[What is required]:
Each line below that includes "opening" counts once; report the total and nothing more.

[Dataset content]:
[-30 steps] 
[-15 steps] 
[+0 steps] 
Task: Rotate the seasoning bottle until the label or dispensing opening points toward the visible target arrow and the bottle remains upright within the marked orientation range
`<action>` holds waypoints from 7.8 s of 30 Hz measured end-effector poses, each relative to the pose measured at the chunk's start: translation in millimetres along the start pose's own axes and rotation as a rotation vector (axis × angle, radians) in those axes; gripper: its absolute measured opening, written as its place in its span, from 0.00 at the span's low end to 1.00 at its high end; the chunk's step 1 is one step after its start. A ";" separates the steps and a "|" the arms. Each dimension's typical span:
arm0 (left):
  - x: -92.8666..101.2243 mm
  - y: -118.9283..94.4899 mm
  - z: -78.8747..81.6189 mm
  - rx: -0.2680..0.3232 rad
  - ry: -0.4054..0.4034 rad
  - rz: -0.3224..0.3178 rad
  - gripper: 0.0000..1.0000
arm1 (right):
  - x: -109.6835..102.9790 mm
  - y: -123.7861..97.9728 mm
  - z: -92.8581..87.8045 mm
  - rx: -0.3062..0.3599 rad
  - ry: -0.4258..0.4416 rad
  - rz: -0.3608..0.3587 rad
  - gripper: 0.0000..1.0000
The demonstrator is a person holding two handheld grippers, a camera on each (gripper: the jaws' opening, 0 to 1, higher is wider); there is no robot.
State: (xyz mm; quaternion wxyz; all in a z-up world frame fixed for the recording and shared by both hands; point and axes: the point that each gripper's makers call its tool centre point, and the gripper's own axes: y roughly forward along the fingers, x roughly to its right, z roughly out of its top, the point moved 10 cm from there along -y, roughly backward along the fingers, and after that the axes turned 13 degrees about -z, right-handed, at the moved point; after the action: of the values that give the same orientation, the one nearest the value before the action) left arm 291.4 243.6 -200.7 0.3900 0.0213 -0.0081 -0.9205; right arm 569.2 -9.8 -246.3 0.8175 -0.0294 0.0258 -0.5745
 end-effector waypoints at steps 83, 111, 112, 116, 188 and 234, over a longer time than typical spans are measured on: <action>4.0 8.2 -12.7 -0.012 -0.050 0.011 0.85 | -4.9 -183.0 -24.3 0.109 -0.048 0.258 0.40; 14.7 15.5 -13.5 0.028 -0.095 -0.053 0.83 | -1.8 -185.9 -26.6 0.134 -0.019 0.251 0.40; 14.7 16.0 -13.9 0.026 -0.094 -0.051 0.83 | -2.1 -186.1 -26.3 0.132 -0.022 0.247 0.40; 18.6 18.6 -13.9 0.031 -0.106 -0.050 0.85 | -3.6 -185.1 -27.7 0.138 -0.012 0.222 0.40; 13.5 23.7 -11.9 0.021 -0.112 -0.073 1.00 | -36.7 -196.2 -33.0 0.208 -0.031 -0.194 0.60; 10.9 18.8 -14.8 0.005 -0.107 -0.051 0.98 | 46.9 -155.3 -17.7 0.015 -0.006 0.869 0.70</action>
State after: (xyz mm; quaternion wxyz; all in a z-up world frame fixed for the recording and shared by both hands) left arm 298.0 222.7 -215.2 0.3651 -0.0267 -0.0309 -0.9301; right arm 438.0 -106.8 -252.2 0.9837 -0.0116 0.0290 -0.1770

[Written solution]:
3